Perseorangan, kelompok, perusahaan, dan atau badan usaha nonpemerintah yang memberikan sumbangan harus melaporkan sumbangan tersebut kepada KPU dan harus mencantumkan identitas yang jelas. Hal itu bertujuan menjaga ketimpangan dan menjunjung tinggi transparansi Pemilu.

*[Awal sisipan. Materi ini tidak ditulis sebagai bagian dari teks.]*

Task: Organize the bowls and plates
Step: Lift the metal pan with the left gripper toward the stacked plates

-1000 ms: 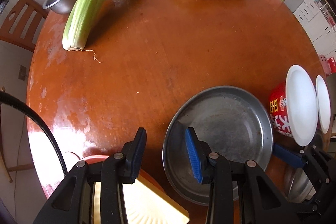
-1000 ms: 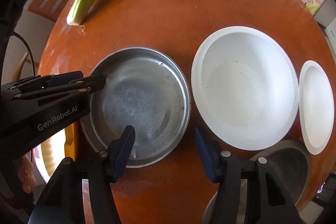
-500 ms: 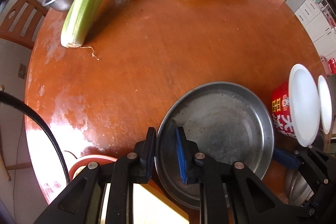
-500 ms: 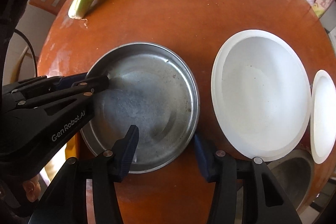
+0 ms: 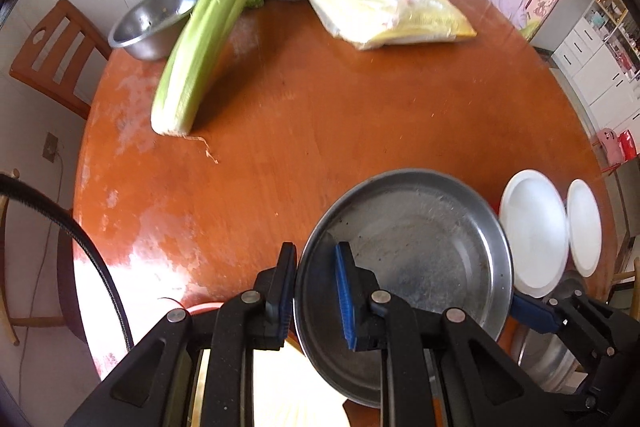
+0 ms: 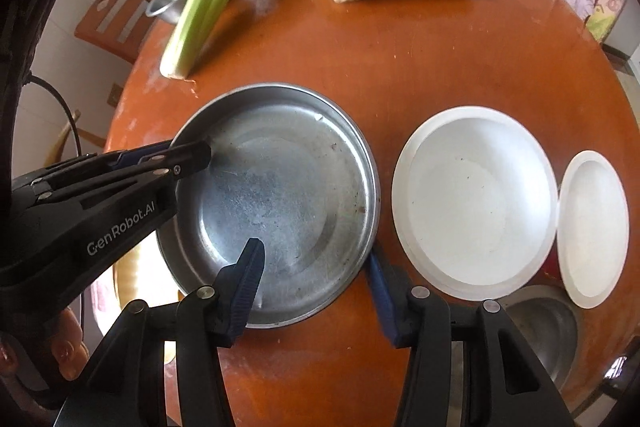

Menurut Bambang, regulasi di atas dikaitkan dengan polemik mahar politik sebesar Rp. 500 Milyar yang selama ini berkembang di tengah masyarakat belum jelas duduk persoalannya. Meskipun dikabarkan Bawaslu sedang melakukan penelusuran dan pendalaman tetapi sudah dapat diprediksi akan memperoleh kebuntuhan dalam mengungkap kasus tersebut. Sementara itu, Paslon yang dikabarkan sebagai pemberi uang tersebut telah menyampaikan bantahannya yang pada intinya itu merupakan dana kampanye. Bambang berpendapat lagi jika hasil pengungkapan kasus itu sebagai dana kampanye maka uang sebesar Rp. 500 Milyar adalah legal menurut hukum. Namun demikian kasus ini harus diusut tuntas agar masyarakat tidak bertanya-tanya dan berprasangka negatif kepada salah satu Pasalon dan Parpolnya.